Prompt:
Retype the data exactly, so that every line matches the original.

Given material:
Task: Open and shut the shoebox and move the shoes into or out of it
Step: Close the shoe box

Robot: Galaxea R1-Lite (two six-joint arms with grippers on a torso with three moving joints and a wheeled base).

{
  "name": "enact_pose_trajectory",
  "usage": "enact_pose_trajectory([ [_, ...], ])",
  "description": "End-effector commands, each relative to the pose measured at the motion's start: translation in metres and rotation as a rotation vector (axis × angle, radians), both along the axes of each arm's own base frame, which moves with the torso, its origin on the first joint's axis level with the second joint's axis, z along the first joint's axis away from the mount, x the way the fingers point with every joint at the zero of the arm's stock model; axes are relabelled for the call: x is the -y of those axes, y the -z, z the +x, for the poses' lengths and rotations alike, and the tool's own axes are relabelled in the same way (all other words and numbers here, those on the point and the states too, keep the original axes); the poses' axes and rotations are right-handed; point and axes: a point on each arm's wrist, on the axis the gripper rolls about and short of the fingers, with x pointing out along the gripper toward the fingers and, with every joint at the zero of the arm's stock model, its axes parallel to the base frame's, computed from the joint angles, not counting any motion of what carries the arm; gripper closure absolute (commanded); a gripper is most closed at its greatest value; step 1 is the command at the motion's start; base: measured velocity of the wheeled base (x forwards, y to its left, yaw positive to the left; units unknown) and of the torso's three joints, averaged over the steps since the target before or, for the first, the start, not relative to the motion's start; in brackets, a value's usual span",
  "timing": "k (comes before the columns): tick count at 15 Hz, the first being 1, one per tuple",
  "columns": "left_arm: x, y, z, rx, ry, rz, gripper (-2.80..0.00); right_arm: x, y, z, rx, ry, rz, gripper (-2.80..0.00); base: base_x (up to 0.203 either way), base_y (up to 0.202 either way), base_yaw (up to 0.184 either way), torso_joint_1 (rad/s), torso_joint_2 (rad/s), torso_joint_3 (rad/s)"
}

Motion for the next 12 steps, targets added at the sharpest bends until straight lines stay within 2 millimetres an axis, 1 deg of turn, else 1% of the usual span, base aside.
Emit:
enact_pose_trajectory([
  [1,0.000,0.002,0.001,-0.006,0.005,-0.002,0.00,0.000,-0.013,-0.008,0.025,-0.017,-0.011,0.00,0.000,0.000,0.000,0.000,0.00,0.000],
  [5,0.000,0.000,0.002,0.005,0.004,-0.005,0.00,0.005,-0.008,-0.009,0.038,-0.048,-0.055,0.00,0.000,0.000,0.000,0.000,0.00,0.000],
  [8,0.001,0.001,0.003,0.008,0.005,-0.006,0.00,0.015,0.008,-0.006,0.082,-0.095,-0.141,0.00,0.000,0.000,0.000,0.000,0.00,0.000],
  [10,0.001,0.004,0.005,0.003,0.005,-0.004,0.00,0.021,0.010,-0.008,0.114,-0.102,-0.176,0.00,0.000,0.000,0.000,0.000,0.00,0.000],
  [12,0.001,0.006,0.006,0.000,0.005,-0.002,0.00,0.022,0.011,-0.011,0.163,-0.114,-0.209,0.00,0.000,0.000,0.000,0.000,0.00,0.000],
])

Solution for this task:
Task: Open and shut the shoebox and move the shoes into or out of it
Step: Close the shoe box

Robot: Galaxea R1-Lite (two six-joint arms with grippers on a torso with three moving joints and a wheeled base).

{
  "name": "enact_pose_trajectory",
  "usage": "enact_pose_trajectory([ [_, ...], ])",
  "description": "End-effector commands, each relative to the pose measured at the motion's start: translation in metres and rotation as a rotation vector (axis × angle, radians), both along the axes of each arm's own base frame, which moves with the torso, its origin on the first joint's axis level with the second joint's axis, z along the first joint's axis away from the mount, x the way the fingers point with every joint at the zero of the arm's stock model; axes are relabelled for the call: x is the -y of those axes, y the -z, z the +x, for the poses' lengths and rotations alike, and the tool's own axes are relabelled in the same way (all other words and numbers here, those on the point and the states too, keep the original axes); the poses' axes and rotations are right-handed; point and axes: a point on each arm's wrist, on the axis the gripper rolls about and short of the fingers, with x pointing out along the gripper toward the fingers and, with every joint at the zero of the arm's stock model, its axes parallel to the base frame's, computed from the joint angles, not counting any motion of what carries the arm; gripper closure absolute (commanded); a gripper is most closed at its greatest value; step 1 is the command at the motion's start; base: measured velocity of the wheeled base (x forwards, y to its left, yaw positive to the left; units unknown) and of the torso's three joints, averaged over the steps since the target before or, for the first, the start, not relative to the motion's start; in brackets, a value's usual span",
  "timing": "k (comes before the columns): tick count at 15 Hz, the first being 1, one per tuple",
  "columns": "left_arm: x, y, z, rx, ry, rz, gripper (-2.80..0.00); right_arm: x, y, z, rx, ry, rz, gripper (-2.80..0.00); base: base_x (up to 0.203 either way), base_y (up to 0.202 either way), base_yaw (up to 0.184 either way), torso_joint_1 (rad/s), torso_joint_2 (rad/s), torso_joint_3 (rad/s)"
}

Motion for the next 12 steps, targets added at the sharpest bends until straight lines stay within 2 millimetres an axis, 1 deg of turn, else 1% of the usual span, base aside.
Emit:
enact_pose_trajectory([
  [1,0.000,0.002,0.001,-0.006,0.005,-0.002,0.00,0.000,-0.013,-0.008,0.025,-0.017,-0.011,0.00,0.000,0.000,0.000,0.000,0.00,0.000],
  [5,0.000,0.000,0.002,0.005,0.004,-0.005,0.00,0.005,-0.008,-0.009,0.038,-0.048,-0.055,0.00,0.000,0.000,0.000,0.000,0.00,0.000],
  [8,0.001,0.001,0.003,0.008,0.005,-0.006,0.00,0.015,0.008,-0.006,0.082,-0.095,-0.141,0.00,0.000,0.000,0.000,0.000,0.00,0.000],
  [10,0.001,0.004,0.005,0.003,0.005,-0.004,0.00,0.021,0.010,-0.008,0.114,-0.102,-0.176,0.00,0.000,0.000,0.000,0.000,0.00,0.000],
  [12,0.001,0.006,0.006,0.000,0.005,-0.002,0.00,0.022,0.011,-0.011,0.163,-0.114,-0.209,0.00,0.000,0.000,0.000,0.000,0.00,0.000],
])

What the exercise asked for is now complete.